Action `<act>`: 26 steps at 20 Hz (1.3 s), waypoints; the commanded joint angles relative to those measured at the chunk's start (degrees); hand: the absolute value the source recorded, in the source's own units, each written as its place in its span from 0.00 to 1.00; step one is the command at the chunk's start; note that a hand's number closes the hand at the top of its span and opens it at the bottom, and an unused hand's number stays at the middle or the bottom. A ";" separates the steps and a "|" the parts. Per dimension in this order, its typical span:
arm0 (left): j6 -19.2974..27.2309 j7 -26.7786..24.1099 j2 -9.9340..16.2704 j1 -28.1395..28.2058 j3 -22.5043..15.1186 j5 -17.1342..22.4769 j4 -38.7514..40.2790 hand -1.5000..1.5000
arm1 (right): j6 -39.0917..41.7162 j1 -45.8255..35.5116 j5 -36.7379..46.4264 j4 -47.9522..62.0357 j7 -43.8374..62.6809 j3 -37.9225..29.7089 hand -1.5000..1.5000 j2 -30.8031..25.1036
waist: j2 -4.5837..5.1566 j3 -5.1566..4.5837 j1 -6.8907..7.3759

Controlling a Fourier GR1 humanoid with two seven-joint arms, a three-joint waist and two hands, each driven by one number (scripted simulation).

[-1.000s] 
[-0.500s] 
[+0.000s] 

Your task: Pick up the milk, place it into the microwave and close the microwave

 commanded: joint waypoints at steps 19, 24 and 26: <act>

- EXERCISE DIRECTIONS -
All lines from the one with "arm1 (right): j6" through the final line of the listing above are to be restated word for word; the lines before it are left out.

- WRITTEN REPLY -
arm1 (right): j6 -39.0917..41.7162 j1 -45.8255..35.5116 j5 -36.7379..46.4264 j4 -47.9522..62.0357 j7 -43.8374..62.6809 j3 -37.9225..29.7089 hand -1.5000..1.5000 j2 -30.8031..25.1036
waist: j2 -4.5837..5.1566 j3 -5.1566..4.5837 j1 -6.8907..7.3759

Controlling a Fourier GR1 humanoid with two seven-joint arms, a three-joint waist and two hands, each driven by one number (scripted simulation).

[-1.000s] 
[-0.500s] 
[+0.000s] 

Your task: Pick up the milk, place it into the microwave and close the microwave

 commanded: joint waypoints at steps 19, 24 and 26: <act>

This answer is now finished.